Listening to pandora working at midnight.  Such sad songs.

Thinking about how hard this must be for him and feeling what he must be feeling.  Feeling stupid pity for myself that I have to be the one to lead him through how to be a good man to me.

How hard it must be for him still- to try so hard.  Every day, to try and give and give.  Trying to better himself as a man.  Trying to prove himself as a husband.  And then to be told every day- at something stupid, something small, that he’s fucking up.  I say it nicely.  But there’s no other interpretation than he’s fucking up.  And he takes it well.  He makes a defensive ridiculous excuse.  I tell him that’s lame.  Minutes go by.  He digests.  He apologizes, he feels it.  It’s progress.  But it so fucking hurts.

He is doing so much.  And all I fucking do is bring him down.  I don’t really ONLY bring him down.  I build him up and support him and love him and hold him high.  But these days when there’s some stupid bullshit every day and all I do is berate him, it feels so bad.  I feel SO BAD so… mean – for pointing out this bullshit when he is working so hard to improve himself at the level of his soul.

I could be totally being snowed over- he could not be doing anything but watching tv and jacking off every night and I really couldn’t be sure.

But it seems like he is trying, and that’s all that I have, is my perceptions.  I believe that he is.  Because I’m too nice maybe.  I know the changes I experience in him are real.  And I love what I’m experiencing with him… 80% of the time.  Maybe 90.

But then every day, lately, every day- there’s been something.  Usually something small-ish, but still.  I have to “point it out.”  To NAG.  To let him know that wasn’t kind.  That I”m not being unreasonable.  To want him to just be honest with me.  To be present in the moment.  To not start talking about the weather when I move his hand to inside my bra in the kitchen.  To just tell me if my positive attitude about his apartment is hurtful.  To communicate with me.  To just… live, be, in his body, in the moment.  To turn off talks about the radio connector, the weather, just to enjoy ME.

I have to point these things out.

It hurts to do that to him.  I do it because I care, because I do want for better for both of us together.  I do it for myself, for him, for “us.”  But it is stupid, it feels awful sometimes, and it hurts.

Then we cry.

Then I worry that I’m being unreasonable.

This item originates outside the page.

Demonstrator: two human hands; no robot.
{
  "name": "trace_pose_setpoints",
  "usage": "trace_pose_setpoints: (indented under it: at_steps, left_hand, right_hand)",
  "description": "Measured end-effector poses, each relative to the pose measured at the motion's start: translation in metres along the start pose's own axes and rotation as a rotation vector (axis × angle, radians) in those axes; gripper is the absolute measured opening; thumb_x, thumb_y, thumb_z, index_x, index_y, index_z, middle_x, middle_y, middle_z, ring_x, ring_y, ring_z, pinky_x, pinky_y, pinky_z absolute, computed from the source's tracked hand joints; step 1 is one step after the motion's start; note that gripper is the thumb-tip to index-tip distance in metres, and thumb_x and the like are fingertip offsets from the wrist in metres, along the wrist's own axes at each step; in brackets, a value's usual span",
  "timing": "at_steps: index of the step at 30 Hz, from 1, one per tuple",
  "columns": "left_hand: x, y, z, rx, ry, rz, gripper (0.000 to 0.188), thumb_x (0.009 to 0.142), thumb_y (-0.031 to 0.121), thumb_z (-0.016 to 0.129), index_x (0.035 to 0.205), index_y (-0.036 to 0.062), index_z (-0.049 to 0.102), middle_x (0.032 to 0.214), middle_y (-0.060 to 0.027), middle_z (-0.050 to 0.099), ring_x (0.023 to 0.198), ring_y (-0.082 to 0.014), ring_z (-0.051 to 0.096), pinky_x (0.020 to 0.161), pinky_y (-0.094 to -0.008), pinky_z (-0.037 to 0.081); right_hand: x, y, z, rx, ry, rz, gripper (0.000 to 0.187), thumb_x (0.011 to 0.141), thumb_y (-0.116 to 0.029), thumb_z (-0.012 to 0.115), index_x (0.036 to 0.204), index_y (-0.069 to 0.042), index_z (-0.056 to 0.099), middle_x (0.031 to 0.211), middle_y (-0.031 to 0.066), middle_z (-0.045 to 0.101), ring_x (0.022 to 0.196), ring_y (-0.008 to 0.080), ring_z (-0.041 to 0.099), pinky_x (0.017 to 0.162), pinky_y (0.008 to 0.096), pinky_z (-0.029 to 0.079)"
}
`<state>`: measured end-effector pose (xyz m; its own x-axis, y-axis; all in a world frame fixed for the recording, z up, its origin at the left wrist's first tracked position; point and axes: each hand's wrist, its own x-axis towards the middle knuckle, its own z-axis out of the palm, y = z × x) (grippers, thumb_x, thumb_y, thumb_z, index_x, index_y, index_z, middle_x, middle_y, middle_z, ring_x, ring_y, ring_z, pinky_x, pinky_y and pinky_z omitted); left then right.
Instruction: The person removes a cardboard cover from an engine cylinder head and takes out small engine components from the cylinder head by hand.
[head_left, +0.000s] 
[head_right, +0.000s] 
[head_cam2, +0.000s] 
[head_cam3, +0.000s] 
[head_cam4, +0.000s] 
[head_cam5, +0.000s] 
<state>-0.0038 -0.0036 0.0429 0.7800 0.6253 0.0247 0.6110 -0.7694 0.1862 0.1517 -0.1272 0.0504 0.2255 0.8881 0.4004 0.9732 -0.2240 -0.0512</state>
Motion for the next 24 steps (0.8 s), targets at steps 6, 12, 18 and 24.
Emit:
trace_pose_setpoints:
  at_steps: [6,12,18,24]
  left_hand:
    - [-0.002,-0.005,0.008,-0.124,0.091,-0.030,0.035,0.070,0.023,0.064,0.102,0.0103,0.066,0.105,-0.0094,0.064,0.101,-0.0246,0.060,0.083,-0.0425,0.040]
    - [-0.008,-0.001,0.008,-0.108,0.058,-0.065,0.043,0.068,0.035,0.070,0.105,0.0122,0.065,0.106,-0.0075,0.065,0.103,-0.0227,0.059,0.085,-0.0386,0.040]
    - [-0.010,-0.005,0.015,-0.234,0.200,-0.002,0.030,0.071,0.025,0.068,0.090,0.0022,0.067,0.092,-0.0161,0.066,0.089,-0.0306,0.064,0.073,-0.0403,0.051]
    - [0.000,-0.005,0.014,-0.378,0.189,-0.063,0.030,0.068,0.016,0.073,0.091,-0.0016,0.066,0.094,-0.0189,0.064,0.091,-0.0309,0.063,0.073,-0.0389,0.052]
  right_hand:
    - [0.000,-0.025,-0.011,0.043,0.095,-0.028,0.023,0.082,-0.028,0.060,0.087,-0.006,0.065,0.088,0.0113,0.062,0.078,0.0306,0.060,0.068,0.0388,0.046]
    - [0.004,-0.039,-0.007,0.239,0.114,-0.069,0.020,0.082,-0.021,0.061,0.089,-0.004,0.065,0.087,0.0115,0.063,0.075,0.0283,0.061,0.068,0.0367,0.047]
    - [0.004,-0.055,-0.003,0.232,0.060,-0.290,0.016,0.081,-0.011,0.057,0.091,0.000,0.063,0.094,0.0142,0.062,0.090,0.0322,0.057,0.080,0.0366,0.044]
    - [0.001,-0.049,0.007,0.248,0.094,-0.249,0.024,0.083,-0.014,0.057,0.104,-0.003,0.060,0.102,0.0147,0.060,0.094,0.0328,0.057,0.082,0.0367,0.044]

I’m not.  I’m not.  I’m not, right?

I can expect him to be intimate with me without talking about random conversational things right?  Of course I can.  Yet pointing it out – and other things- telling him to JUST TELL ME… how much can I nag without breaking and feeling like *I* am the problem.

I fear abandonment.

I fear lies.

I don’t let these fears come out.  He knows they’re there, I sure know they’re there.  But living in fear isn’t a way to do it- so I know they’re there, and they come out when I feel no other option than to essentially nag.  I wish he didn’t push me to nagging.  I wish he could just hold my breast and enjoy my body and be there.  Be with ME.  Feel my breast in his hand, feel my lips in his, feel my body pressed against his, leaning into him, melting into him.  But it doesn’t come to him that way all the time.

Sometimes it does.  Or maybe those times he just is cognizant of the other random thoughts but suppresses the urge to speak about them.  I just want him to be with me.  To enjoy me.  To love me for me, to enjoy my body, my physical presence and availability to him.  I want him to want me.

It hurts me to always be the one.

To be the one pointing out deficiencies.

I tell him the things I appreciate more than I point out the things that hurt me, that are lacking or unhelpful to a healthy relationship.

But it all hurts.  It hurts to think I’m the one beating him down.  I don’t really want to be the one beating him down, but if I don’t, there’s no progress… then he’ll think it’s okay to talk about tomorrows outdoor temperature while fondling me sexually.  Then I’ll be quietly mad instead of communicating.  But who really wins?  No one?  Both of us, just later?  I’m not sure.

I’m really upset.  Just tired.  Always these little things.  So many steps forward every day almost.  And yet, the little steps back hurt so badly.